▶ [Exercise requirements] Show every line of the data where the word "answers" can be found.

▶ [Records supplied]
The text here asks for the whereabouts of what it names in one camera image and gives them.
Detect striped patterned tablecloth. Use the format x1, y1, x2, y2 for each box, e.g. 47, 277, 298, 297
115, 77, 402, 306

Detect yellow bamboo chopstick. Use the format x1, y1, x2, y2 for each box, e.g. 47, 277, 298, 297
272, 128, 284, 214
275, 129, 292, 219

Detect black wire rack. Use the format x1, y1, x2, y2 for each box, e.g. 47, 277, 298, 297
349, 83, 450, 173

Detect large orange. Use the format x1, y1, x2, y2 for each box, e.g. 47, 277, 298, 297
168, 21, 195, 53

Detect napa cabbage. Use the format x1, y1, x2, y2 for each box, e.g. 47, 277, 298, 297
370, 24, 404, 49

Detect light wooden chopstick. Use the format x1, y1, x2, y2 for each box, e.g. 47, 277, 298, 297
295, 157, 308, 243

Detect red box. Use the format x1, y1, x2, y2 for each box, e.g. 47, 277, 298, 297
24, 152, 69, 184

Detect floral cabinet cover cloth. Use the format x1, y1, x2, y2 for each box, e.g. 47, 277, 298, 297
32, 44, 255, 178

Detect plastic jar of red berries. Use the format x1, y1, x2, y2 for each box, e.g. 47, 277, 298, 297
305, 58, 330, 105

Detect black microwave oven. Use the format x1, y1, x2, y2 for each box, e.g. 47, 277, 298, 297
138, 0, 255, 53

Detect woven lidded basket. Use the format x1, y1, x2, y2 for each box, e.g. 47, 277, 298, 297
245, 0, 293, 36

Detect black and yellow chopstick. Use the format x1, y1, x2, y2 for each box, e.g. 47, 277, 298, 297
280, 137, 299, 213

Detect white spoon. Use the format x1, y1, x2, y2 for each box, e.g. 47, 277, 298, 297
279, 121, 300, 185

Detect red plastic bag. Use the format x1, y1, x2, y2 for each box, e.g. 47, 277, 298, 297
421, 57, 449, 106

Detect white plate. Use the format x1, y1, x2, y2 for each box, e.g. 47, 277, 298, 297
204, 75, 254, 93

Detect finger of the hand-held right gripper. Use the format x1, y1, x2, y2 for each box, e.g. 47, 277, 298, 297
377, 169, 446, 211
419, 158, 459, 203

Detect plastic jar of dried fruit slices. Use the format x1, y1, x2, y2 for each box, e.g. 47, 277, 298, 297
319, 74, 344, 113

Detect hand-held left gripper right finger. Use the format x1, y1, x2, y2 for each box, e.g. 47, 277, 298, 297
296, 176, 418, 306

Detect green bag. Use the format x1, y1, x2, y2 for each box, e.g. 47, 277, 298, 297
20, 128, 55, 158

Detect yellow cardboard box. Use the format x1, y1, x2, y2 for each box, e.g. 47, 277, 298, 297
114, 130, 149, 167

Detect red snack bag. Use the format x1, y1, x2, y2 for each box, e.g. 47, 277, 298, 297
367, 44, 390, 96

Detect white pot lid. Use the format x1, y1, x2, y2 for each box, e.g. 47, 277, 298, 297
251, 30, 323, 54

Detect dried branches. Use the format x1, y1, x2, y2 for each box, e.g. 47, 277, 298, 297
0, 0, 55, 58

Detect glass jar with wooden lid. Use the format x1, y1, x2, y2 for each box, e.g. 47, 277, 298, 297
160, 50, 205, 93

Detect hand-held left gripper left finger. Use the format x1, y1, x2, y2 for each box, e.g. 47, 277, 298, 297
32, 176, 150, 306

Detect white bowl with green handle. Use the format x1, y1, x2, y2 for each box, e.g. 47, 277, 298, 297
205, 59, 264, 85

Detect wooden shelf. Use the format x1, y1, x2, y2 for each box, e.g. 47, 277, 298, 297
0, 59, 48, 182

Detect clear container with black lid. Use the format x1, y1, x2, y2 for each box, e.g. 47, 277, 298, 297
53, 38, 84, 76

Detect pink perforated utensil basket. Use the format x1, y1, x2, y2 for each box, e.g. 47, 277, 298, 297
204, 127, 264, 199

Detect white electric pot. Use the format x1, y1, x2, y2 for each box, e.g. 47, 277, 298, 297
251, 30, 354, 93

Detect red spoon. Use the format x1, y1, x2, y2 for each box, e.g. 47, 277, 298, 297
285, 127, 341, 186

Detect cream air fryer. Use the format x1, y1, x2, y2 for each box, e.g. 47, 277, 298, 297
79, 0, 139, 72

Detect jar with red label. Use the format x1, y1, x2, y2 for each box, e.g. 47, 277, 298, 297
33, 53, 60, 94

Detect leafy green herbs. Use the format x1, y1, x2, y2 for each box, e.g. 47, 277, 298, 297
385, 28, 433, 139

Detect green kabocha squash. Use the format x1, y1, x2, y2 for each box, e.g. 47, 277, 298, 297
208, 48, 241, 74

* * *

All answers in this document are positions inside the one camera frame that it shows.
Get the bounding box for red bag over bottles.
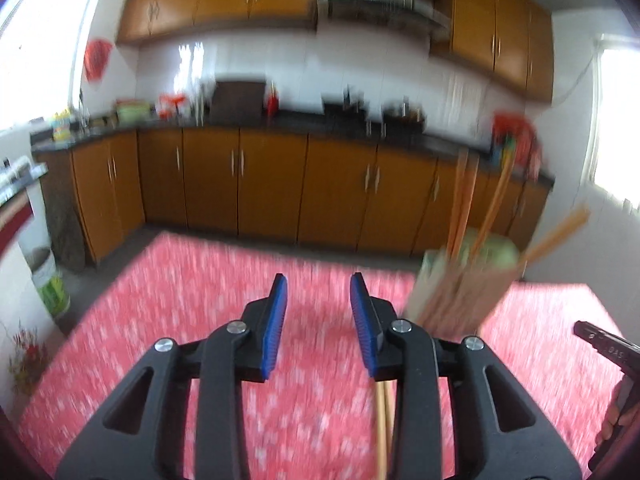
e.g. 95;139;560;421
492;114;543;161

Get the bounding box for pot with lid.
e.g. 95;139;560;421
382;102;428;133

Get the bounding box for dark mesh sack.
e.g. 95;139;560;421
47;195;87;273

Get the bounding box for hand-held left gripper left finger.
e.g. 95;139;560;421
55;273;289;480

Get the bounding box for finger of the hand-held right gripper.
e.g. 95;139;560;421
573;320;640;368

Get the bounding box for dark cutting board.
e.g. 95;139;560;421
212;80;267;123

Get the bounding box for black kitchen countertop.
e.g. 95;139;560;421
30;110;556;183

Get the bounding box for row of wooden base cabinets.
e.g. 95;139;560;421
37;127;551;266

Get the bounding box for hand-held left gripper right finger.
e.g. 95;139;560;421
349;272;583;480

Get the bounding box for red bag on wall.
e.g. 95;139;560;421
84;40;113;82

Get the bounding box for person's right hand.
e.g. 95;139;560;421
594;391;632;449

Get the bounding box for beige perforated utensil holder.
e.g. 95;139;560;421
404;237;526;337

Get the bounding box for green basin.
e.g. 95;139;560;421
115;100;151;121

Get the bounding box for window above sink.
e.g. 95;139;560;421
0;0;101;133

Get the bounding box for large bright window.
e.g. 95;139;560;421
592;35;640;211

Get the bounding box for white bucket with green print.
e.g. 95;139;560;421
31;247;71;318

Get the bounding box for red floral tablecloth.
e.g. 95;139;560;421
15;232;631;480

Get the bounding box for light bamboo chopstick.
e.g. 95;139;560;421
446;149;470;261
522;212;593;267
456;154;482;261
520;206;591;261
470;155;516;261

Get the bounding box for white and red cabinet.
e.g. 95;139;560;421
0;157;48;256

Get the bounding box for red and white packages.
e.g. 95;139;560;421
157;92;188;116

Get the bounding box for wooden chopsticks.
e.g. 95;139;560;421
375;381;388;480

* * *

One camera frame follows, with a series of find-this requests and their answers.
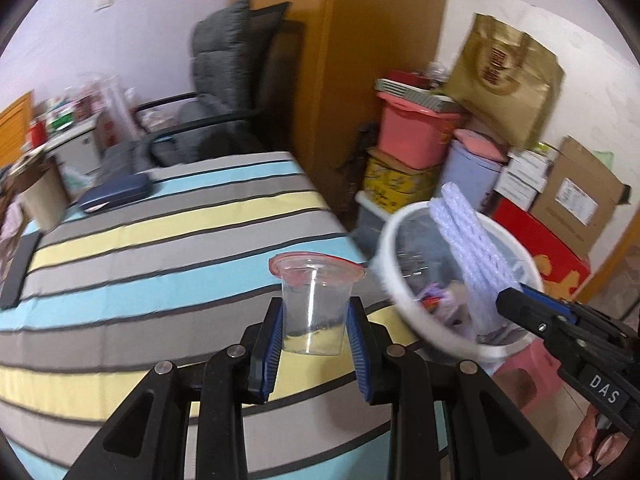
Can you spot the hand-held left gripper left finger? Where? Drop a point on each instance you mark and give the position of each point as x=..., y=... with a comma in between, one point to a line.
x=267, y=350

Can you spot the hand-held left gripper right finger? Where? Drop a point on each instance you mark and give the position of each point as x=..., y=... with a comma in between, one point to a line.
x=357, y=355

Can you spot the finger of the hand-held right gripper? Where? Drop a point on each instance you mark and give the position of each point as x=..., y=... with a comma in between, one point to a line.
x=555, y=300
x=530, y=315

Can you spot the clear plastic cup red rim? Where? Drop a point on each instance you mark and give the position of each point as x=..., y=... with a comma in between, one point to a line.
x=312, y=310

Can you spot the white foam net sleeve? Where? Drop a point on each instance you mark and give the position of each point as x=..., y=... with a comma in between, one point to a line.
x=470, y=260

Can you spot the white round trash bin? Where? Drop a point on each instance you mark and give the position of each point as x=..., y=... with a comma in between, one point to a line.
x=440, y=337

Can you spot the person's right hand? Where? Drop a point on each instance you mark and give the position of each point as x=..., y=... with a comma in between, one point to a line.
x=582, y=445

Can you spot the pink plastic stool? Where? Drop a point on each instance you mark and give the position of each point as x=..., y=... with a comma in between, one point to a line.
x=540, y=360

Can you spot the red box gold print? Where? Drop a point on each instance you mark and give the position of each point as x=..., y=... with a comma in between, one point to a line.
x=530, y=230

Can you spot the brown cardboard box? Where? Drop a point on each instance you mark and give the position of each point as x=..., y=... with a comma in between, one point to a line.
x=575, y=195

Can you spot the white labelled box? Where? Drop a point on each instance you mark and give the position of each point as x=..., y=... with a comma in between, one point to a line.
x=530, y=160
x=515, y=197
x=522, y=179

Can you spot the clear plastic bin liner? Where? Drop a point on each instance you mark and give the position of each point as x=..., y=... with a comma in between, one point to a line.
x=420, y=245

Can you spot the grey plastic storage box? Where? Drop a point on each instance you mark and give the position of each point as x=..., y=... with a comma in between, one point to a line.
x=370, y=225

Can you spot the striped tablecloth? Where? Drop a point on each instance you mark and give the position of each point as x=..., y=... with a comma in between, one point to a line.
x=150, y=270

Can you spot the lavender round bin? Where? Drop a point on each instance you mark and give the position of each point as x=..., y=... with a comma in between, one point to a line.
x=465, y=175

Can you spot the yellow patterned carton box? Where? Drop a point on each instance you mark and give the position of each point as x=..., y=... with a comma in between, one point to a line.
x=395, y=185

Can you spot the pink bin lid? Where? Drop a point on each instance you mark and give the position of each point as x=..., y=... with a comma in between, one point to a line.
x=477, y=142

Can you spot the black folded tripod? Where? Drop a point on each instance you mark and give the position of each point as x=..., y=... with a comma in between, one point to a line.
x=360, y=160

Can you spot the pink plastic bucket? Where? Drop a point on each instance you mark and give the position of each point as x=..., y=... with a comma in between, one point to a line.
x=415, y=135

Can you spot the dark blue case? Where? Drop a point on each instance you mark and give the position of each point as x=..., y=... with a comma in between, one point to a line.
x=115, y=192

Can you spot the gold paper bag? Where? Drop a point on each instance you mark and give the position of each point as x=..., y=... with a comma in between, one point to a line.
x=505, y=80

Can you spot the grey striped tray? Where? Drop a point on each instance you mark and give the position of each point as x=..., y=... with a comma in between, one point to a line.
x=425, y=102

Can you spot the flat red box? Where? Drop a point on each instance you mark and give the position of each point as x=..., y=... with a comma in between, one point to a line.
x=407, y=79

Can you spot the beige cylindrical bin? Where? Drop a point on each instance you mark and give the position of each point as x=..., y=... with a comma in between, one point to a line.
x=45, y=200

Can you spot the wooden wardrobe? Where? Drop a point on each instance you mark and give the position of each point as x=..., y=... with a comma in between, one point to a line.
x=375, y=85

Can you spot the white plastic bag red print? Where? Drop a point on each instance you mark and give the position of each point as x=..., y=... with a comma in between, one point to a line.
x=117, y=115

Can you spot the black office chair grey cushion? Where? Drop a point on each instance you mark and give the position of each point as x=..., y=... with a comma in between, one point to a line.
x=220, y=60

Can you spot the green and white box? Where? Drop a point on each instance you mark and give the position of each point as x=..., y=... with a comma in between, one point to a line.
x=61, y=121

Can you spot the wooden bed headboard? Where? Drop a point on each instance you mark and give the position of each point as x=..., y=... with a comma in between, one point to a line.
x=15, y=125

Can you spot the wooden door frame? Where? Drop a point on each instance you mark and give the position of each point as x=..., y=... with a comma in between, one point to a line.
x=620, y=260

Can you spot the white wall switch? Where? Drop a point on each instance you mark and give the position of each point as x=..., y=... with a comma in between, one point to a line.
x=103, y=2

▶ [Exercise response]
All answers in this document are positions inside the one camera frame that it shows.
One camera frame follows, with a series of find-this requests and their answers.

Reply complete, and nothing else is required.